SUPPLIED INFORMATION:
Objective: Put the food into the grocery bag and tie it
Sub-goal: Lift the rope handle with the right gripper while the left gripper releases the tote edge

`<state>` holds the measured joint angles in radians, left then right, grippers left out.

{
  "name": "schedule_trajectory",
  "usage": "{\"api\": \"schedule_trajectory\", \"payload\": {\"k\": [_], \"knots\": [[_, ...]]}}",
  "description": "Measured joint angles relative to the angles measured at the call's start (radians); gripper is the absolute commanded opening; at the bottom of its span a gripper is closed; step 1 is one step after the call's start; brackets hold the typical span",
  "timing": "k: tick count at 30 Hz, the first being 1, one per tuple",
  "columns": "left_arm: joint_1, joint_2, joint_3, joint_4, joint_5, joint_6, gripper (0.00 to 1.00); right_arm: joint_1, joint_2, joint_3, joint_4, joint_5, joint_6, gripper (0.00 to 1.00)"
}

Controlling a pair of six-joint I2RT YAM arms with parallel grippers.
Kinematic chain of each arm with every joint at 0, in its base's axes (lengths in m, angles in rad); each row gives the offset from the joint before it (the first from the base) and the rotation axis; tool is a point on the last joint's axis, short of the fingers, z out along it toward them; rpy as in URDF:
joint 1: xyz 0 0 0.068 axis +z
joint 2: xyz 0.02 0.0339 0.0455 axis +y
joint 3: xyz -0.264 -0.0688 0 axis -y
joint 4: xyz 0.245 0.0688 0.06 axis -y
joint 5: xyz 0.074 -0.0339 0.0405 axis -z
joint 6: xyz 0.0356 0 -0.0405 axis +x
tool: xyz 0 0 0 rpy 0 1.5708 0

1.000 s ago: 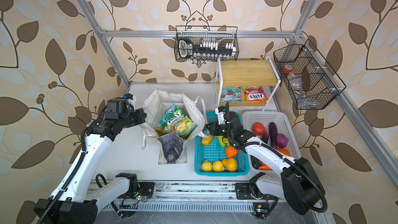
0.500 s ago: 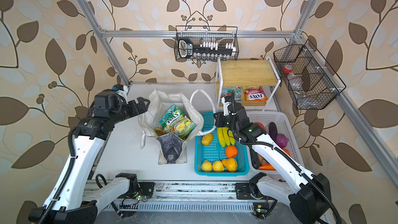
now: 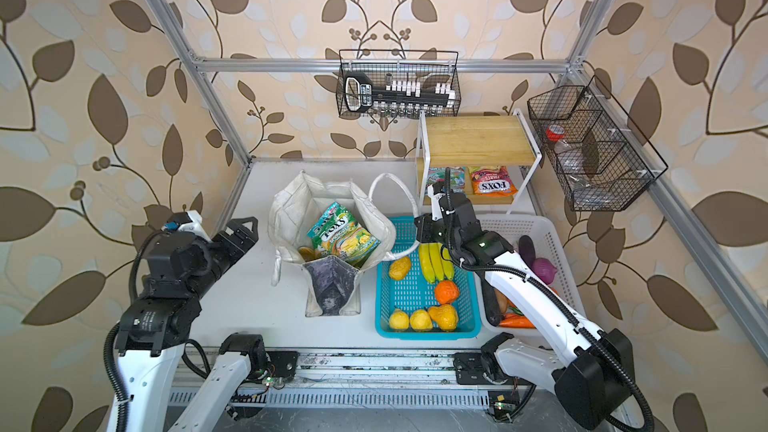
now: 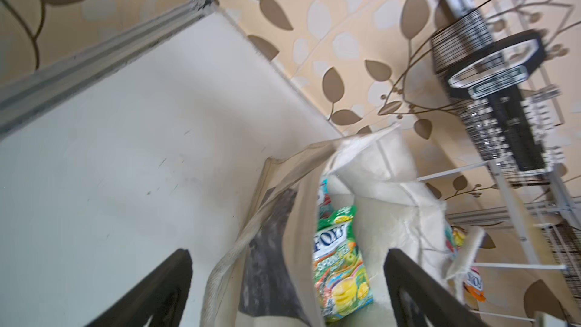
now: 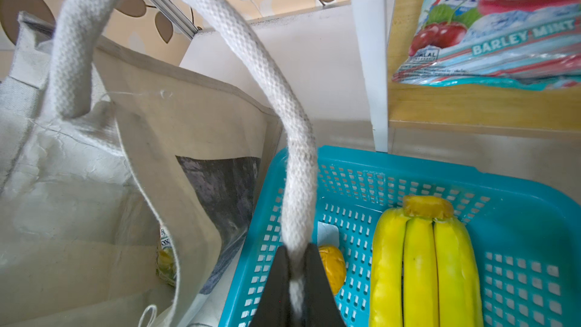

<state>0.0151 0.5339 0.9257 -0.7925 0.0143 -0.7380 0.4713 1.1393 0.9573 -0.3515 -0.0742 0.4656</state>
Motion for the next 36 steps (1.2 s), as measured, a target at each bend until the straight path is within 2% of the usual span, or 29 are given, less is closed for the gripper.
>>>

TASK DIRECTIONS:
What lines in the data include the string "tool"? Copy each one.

TASK OUTPUT:
Kinematic chain of each arm with every joint at 0, in its base's axes (lengths in m, angles in rad); each row gives the offset from the joint before it (the first from the base) and the rotation axis; tool is a point on the last joint's axis, short of the fingers, z out along it toward them; rpy as in URDF:
tool: xyz 0 0 0 rpy 0 1.5708 0

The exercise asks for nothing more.